▸ TRY IT: Lines from the one holding "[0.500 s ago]" through the end of the entries, inclusive, form the whole output; reproduce them exactly and omit pictures.

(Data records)

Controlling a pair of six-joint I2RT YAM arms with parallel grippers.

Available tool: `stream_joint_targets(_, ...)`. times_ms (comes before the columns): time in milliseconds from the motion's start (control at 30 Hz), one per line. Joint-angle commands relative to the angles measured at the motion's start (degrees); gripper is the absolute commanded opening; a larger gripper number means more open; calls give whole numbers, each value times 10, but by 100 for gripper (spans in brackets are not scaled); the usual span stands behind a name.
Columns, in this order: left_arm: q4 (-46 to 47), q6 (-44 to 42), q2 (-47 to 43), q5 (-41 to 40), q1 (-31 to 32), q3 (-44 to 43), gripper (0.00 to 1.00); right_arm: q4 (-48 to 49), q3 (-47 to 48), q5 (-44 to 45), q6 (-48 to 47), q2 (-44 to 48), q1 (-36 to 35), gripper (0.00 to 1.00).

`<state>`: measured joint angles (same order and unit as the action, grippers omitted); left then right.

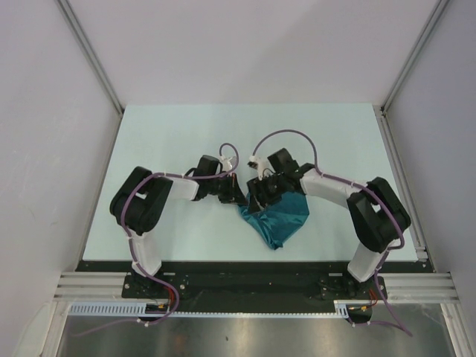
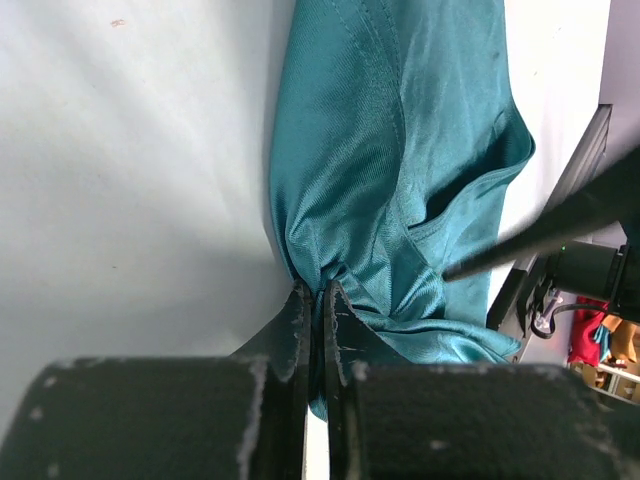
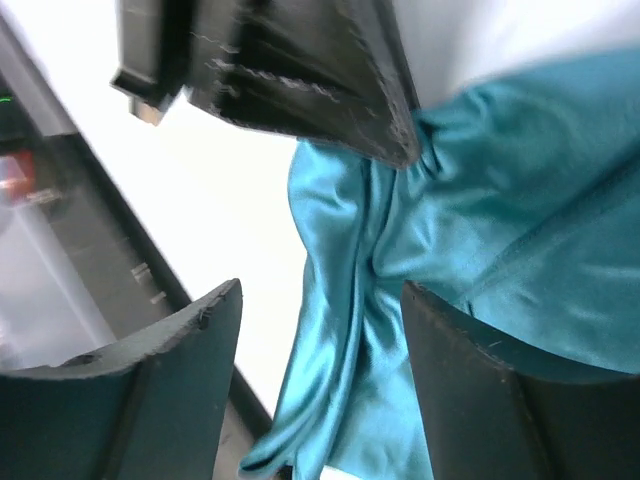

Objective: Fold the napkin, place the utensils inside, and roll it up
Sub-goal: Roll the napkin with the utensil

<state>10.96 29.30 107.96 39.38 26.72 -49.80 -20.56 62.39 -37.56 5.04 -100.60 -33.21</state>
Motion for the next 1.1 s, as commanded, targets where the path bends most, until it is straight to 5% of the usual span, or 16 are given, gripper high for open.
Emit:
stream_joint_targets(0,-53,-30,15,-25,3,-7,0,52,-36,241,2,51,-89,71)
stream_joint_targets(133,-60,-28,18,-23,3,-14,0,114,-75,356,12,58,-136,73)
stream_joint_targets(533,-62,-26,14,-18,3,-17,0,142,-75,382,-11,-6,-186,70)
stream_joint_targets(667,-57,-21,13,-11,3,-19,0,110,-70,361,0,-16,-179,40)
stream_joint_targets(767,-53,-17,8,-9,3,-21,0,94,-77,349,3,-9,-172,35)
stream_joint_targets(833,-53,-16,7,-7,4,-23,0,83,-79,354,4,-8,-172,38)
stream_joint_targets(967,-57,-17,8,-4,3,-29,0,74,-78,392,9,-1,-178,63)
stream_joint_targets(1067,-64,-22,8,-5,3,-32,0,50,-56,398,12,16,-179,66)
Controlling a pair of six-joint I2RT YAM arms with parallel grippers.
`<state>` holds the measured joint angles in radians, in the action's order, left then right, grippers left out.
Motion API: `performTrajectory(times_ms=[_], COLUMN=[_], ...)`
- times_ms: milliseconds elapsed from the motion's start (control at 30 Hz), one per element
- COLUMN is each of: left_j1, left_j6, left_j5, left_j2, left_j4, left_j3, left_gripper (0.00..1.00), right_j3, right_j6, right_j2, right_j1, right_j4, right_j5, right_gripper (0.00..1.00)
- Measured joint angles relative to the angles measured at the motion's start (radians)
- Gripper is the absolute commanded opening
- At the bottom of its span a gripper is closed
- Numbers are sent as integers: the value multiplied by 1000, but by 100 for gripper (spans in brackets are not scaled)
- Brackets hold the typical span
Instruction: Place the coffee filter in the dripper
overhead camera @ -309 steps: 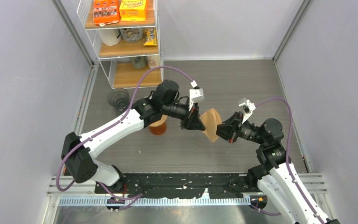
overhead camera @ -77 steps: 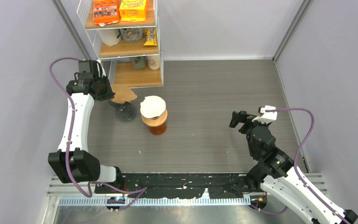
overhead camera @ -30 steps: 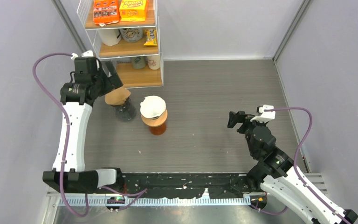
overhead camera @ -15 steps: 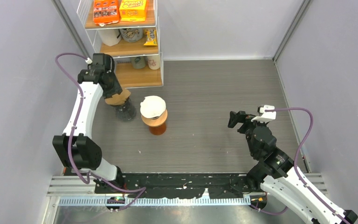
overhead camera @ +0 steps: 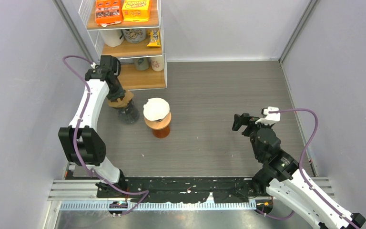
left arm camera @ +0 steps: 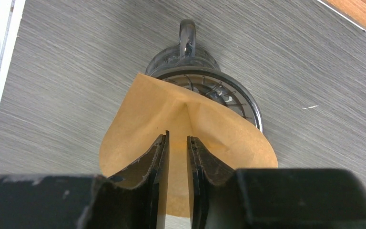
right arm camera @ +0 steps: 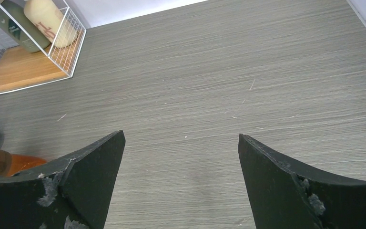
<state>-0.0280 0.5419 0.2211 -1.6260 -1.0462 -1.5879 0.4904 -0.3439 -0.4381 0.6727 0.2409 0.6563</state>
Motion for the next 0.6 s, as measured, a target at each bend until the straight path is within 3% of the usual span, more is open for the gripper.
performTrajectory(times_ms=[600], left_j1=[0], left_j6=[0], left_j5=[-11], left_j2=[-55], left_j4=[1], left_j3=[2], left_gripper=[20], right_j3=[0], right_j6=[-2], right_j2=[-23], right_j1=[0], right_j4=[0], right_j5=[1], right_gripper=[95])
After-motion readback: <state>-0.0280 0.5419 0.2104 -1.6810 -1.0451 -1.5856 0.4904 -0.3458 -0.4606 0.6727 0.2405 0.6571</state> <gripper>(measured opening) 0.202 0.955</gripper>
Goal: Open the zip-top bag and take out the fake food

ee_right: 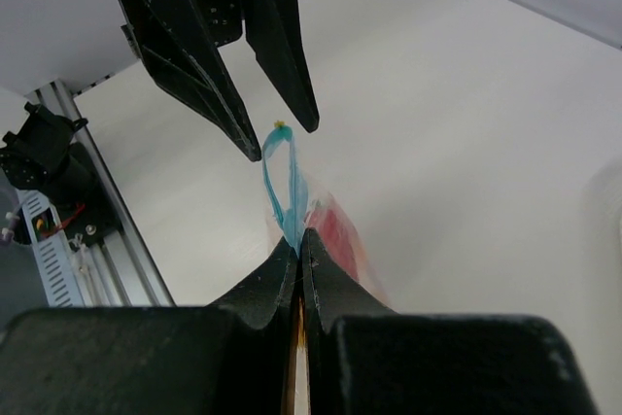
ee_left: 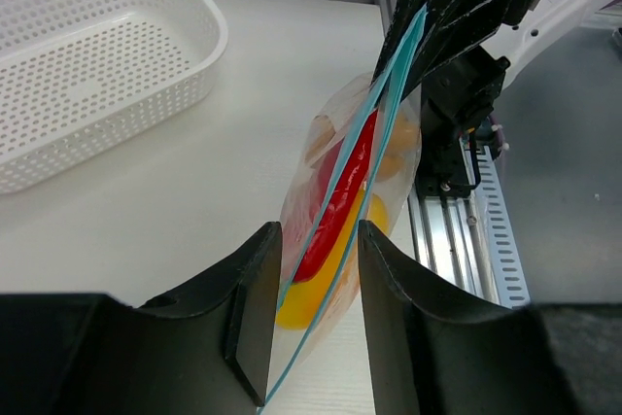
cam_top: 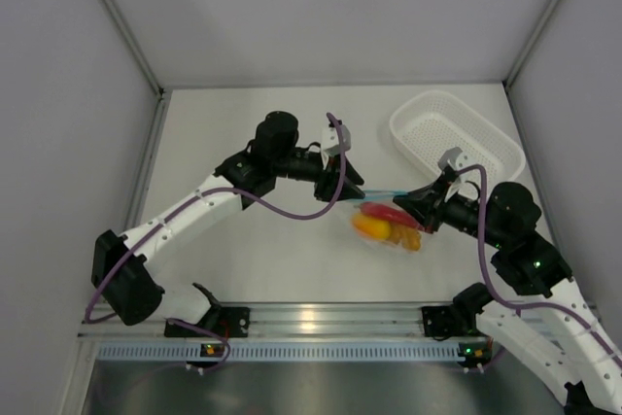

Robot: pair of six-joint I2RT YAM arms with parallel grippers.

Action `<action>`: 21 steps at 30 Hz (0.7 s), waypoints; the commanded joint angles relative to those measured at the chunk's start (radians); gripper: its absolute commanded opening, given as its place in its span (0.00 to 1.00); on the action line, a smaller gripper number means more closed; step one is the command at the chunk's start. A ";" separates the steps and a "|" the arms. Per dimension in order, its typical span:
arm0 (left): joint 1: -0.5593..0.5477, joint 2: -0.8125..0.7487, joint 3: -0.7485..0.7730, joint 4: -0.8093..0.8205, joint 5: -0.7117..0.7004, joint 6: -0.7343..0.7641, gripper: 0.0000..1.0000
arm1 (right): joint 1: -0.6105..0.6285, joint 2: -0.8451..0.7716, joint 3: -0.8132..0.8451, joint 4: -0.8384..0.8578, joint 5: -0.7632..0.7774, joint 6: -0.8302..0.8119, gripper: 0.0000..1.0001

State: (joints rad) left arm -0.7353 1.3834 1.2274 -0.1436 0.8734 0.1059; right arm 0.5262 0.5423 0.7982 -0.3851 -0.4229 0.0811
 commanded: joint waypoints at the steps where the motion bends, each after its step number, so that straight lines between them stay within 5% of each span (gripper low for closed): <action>1: 0.004 0.003 -0.012 0.018 0.019 0.017 0.42 | 0.006 -0.016 0.003 0.083 -0.039 0.003 0.00; 21: 0.013 -0.034 -0.017 0.018 0.004 0.017 0.41 | 0.008 -0.012 -0.019 0.098 -0.050 -0.006 0.00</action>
State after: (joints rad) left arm -0.7303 1.3941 1.2209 -0.1436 0.8726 0.1062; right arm 0.5262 0.5304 0.7792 -0.3553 -0.4732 0.0807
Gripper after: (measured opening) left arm 0.412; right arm 0.007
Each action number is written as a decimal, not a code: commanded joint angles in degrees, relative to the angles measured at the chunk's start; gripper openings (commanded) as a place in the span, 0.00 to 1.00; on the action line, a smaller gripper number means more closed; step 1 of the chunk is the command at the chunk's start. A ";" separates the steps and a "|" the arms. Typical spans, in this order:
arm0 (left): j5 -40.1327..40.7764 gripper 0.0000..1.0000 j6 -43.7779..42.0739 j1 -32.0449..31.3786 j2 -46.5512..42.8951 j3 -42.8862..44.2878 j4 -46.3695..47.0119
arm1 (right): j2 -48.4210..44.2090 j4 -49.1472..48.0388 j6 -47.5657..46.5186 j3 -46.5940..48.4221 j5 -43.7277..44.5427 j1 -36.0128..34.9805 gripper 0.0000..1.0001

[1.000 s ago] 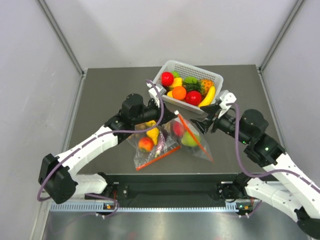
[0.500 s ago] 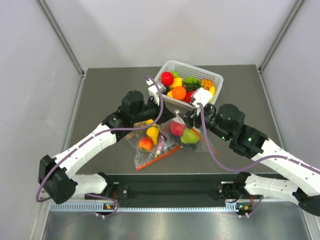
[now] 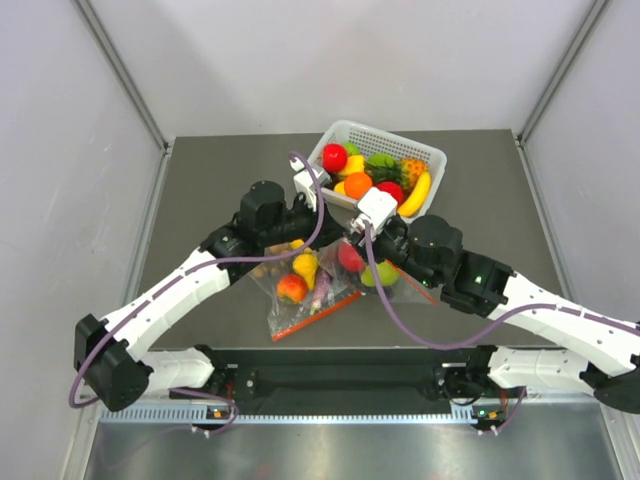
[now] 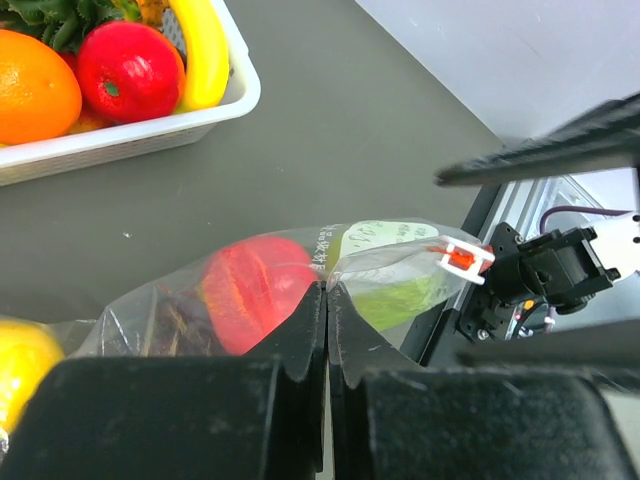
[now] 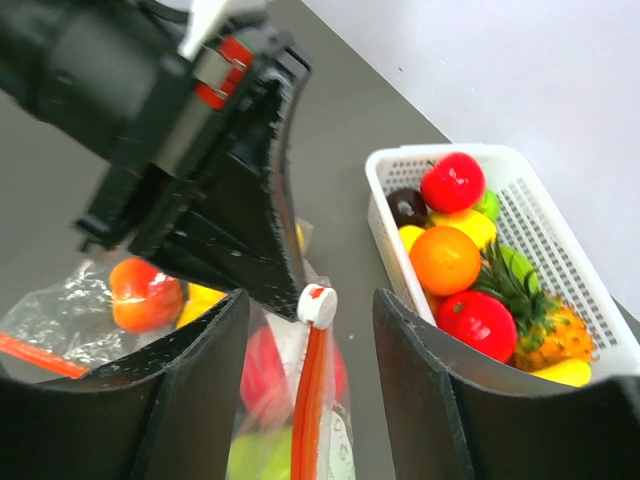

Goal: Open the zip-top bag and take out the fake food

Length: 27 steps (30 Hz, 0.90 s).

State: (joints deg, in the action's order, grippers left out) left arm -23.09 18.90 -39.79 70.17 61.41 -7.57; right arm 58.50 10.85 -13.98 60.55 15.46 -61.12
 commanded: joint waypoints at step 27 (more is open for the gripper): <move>-3.53 0.64 -6.75 0.24 -9.35 -3.48 10.64 | -0.14 -1.36 -0.09 3.43 -1.03 1.44 0.00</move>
State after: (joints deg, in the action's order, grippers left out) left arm -24.38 15.35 -39.77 63.81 58.85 -4.86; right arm 61.04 10.37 -15.25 62.00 18.52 -60.82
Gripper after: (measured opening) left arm 0.600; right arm 0.094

▸ EXERCISE RESULT:
[0.500 s ago] 
[now] 
[now] 
[now] 

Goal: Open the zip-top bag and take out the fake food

Length: 27 steps (30 Hz, 0.90 s).

State: (joints deg, in the action's order, grippers left out) left arm -23.09 18.90 -39.79 70.17 61.41 -7.57; right arm 58.50 10.85 -13.98 60.55 15.46 -61.12
 commanded: joint waypoints at step 27 (more is open for the gripper): <move>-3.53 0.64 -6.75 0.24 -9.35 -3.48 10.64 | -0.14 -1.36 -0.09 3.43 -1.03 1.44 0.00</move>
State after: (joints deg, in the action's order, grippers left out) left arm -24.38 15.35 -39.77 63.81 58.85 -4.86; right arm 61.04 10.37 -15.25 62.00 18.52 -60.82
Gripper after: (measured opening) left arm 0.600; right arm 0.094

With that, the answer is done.